▶ _Instructions to follow_
What do the lines from the one containing "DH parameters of" through the end of the entries say? Quote them exactly, and only them.

▶ _Source data_
----------

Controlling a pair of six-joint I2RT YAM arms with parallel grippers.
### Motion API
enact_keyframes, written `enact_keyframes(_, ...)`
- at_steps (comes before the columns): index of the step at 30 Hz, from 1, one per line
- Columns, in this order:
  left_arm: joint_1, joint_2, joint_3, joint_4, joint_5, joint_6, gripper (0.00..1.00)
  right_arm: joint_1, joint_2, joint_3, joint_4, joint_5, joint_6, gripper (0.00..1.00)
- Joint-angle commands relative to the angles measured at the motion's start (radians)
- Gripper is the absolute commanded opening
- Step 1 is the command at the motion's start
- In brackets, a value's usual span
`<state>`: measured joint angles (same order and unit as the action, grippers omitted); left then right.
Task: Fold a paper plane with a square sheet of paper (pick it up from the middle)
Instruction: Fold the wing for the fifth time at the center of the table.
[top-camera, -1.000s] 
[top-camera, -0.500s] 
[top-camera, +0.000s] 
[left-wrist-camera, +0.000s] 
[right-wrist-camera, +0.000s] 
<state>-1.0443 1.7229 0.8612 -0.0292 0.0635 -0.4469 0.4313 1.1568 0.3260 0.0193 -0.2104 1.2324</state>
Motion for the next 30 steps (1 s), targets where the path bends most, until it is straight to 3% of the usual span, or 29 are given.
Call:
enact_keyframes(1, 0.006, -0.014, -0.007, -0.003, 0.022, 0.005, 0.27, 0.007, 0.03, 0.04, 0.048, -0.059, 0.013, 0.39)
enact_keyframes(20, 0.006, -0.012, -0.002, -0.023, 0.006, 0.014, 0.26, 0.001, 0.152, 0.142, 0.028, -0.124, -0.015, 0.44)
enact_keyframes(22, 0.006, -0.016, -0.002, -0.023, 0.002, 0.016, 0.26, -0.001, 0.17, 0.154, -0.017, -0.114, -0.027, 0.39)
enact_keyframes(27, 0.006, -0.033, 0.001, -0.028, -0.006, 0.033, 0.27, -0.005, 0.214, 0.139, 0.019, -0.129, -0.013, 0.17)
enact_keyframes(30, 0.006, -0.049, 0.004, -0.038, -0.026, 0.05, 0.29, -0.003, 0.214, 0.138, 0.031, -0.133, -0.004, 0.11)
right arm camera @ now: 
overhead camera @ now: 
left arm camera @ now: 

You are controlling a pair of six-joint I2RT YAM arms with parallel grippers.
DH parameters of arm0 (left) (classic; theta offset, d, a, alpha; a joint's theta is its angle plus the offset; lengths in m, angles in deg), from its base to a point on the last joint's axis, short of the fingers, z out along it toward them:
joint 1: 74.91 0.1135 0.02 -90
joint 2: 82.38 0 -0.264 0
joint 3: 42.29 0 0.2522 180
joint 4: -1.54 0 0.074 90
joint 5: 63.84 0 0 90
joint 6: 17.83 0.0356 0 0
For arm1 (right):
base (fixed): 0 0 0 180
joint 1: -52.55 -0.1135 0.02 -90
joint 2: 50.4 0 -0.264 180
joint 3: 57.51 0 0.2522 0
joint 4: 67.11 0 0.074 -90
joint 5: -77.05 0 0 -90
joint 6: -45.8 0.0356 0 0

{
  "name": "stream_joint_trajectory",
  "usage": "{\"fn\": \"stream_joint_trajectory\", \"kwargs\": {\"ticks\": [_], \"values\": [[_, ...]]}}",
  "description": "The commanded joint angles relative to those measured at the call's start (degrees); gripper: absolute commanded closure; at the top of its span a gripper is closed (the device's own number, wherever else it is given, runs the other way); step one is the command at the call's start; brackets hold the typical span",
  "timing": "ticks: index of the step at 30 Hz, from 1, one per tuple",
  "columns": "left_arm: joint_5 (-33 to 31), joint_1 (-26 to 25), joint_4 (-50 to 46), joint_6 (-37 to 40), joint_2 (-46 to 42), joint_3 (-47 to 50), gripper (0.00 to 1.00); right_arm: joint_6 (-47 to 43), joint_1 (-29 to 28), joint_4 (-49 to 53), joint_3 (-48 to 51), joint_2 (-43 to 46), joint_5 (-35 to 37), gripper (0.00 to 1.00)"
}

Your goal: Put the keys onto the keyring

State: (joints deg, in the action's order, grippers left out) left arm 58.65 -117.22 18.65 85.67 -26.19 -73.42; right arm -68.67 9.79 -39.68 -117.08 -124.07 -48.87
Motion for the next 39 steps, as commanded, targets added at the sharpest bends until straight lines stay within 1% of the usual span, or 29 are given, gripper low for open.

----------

▶ _Answer to the exercise_
DH parameters of arm0 (left) (classic; theta offset, d, a, alpha; a joint's theta is its angle plus the offset; lengths in m, angles in deg), from its base to a point on the last joint's axis, short of the fingers, z out along it toward them:
joint 1: 74.91 0.1135 0.02 -90
joint 2: 82.38 0 -0.264 0
joint 3: 42.29 0 0.2522 180
joint 4: -1.54 0 0.074 90
joint 5: 63.84 0 0 90
joint 6: 17.83 0.0356 0 0
For arm1 (right):
base (fixed): 0 0 0 180
joint 1: -52.55 -0.1135 0.02 -90
joint 2: 50.4 0 -0.264 180
joint 3: 57.51 0 0.2522 0
joint 4: 67.11 0 0.074 -90
joint 5: -77.05 0 0 -90
joint 6: -45.8 0.0356 0 0

{
  "name": "stream_joint_trajectory",
  "usage": "{\"fn\": \"stream_joint_trajectory\", \"kwargs\": {\"ticks\": [_], \"values\": [[_, ...]]}}",
  "description": "The commanded joint angles relative to those measured at the call's start (degrees); gripper: absolute commanded closure; at the top of its span a gripper is closed (the device's own number, wherever else it is given, runs the other way); step one is the command at the call's start; brackets hold the typical span",
  "timing": "ticks: index of the step at 30 Hz, from 1, one per tuple",
  "columns": "left_arm: joint_5 (-33 to 31), joint_1 (-26 to 25), joint_4 (-50 to 46), joint_6 (-37 to 40), joint_2 (-46 to 42), joint_3 (-47 to 50), gripper (0.00 to 1.00); right_arm: joint_6 (-47 to 43), joint_1 (-29 to 28), joint_4 (-49 to 53), joint_3 (-48 to 51), joint_2 (-43 to 46), joint_5 (-35 to 37), gripper (0.00 to 1.00)"
}

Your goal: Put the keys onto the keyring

State: (joints deg, in the action's order, grippers left out) left arm 58.65 -117.22 18.65 85.67 -26.19 -73.42; right arm -68.67 9.79 -39.68 -117.08 -124.07 -48.87
Motion for the next 39 steps, as commanded, targets added at the sharpest bends until straight lines stay within 1% of the usual span, or 29 are given, gripper low for open.

This output is complete, so the exercise is closed.